╭─ SUPPLIED INFORMATION

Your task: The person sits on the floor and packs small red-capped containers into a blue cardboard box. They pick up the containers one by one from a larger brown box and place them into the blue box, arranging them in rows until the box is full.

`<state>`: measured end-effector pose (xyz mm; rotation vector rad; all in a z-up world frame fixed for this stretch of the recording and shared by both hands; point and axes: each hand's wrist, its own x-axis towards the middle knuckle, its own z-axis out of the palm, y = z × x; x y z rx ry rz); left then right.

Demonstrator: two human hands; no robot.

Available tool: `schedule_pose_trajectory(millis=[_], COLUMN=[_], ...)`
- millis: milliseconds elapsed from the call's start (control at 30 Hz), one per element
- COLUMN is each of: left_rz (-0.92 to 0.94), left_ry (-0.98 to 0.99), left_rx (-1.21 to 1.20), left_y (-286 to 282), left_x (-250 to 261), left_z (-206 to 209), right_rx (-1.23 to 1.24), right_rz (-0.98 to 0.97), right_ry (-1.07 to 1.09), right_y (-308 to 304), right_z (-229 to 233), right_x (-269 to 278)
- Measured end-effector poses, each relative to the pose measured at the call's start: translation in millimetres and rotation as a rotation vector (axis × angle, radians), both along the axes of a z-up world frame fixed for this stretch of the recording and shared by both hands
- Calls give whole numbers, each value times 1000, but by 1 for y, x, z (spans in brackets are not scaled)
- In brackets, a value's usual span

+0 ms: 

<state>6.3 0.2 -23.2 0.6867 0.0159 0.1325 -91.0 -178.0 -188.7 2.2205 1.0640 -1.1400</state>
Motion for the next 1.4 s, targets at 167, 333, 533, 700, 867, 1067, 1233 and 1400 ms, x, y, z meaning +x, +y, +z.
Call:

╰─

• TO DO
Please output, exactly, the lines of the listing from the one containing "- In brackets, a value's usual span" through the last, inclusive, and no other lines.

• RESULT BELOW
- In brackets, a value's usual span

+0 ms: 

<state>6.3 0.2 -23.2 0.6867 0.0159 0.1325 -91.0 -178.0 -188.7 2.2205 1.0640 -1.1400</state>
Motion for the next 1.4 s, targets at 167, 333, 533, 700, 867, 1067, 1233 and 1400 ms, x, y, z meaning +x, +y, +z.
Call:

The exercise is complete with this answer.